Coraggio, pensiero libero, disobbedienza sono le virtù preziose
che il film insegna.
Un luogo bello e innominato è sottoposto all'imperio di una sorta
di Inquisizione, un Magisterium che rapisce i bambini: lavora per privare
le nuove generazioni della loro anima, così da renderle ubbidienti.
In quel luogo vive una bambina di dodici anni (Dakota Blue Richards)
franca, ardita, generosa, curiosa del mondo, nipote di un Lord scienziato
ed esploratore che viaggia nel Circolo Artico alla ricerca d'un elemento
mistico detto Polvere. Sono queste le basi di un grande viaggio, in aerostato
e terrestre, all'estremo Nord, fra nevi, alte montagne, crepacci gelati,
giganteschi orsi bianchi guerrieri rivestiti di corazze, mosche-spia,
api metalliche sonnifere, alleati Gyziani simili ai gitani. I tentativi
di portar via alla bambina la bussola d'oro che è la sola a possedere
sono continui: anche da parte della sua accompagnatrice, Nicole Kidman,
capo-strega di dolce aspetto che arriva a fingersi sua madre. La storia
termina annunciando senza trucchi una prossima puntata.
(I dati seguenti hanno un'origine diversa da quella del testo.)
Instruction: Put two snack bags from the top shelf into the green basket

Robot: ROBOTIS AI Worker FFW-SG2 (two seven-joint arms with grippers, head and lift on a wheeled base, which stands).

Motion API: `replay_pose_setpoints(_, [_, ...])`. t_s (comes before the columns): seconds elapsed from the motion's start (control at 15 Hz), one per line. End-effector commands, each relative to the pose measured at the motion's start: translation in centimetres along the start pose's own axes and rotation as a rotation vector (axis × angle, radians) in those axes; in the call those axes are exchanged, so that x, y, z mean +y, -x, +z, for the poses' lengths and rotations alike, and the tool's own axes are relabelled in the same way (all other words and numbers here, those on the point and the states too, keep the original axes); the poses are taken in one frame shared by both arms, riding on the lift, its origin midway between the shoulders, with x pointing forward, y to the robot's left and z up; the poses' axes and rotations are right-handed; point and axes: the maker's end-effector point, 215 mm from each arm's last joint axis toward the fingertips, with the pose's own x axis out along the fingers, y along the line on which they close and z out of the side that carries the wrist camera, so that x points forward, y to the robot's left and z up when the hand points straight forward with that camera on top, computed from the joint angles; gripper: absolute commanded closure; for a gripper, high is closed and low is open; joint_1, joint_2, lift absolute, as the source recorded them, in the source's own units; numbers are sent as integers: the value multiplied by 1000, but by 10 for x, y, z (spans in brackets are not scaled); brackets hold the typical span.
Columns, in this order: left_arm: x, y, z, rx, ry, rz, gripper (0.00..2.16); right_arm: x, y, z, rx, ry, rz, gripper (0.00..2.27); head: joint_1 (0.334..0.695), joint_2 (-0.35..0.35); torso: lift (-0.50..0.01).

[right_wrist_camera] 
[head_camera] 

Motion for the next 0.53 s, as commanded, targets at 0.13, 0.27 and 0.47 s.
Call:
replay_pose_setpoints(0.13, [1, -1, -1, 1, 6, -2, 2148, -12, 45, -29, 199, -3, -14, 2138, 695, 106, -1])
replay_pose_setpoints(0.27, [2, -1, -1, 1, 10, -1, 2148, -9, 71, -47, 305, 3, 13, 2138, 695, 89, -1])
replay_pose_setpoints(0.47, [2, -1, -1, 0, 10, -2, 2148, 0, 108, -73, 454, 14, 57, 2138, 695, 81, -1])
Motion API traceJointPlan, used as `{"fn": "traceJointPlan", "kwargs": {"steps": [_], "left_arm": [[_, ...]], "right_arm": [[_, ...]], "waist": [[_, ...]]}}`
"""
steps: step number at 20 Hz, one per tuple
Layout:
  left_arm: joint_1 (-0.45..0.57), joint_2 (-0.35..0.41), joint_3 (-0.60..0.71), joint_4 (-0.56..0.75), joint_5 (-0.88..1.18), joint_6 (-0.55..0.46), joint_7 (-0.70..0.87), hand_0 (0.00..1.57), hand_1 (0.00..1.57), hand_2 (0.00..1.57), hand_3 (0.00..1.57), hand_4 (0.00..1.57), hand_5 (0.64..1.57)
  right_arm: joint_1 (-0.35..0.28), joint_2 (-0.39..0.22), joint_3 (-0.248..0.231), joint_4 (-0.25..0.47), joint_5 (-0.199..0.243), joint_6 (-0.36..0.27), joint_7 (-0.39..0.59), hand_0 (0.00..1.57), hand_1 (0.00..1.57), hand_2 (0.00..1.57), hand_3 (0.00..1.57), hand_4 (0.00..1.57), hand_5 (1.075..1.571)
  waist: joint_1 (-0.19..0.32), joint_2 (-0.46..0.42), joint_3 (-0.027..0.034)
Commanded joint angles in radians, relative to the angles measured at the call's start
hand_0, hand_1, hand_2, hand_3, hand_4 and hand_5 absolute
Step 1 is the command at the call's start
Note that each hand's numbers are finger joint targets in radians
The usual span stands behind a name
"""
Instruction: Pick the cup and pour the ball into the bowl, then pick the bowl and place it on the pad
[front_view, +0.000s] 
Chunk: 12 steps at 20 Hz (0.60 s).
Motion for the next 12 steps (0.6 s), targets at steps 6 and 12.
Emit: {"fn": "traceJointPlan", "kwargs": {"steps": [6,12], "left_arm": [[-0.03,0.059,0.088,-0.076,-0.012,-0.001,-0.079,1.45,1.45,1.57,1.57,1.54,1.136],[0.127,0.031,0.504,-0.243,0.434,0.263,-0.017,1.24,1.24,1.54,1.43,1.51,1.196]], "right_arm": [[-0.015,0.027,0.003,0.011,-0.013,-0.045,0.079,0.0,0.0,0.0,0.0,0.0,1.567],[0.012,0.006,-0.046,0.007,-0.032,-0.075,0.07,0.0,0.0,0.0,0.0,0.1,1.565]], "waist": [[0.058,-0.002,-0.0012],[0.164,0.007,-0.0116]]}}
La bussola d'oro, fantasioso e inventivo, capace di dare grandi sensazioni
di meraviglia, somiglia un po' nello stile e nel gusto fiabesco a «La
storia infinita» di Petersen. I valori produttivi sono impeccabili,
il messaggio didattico del tutto condivisibile, non c'è ombra
di melensaggine. Peccato che il film riveli come Nicole Kidman invecchi
male: i recenti interventi hanno trasformato la sua faccia graziosa e
sensibile in quella di un'immobile pupazza. Il corpo resta bellissimo,
nei costumi eleganti e stravaganti di Ruth Myers.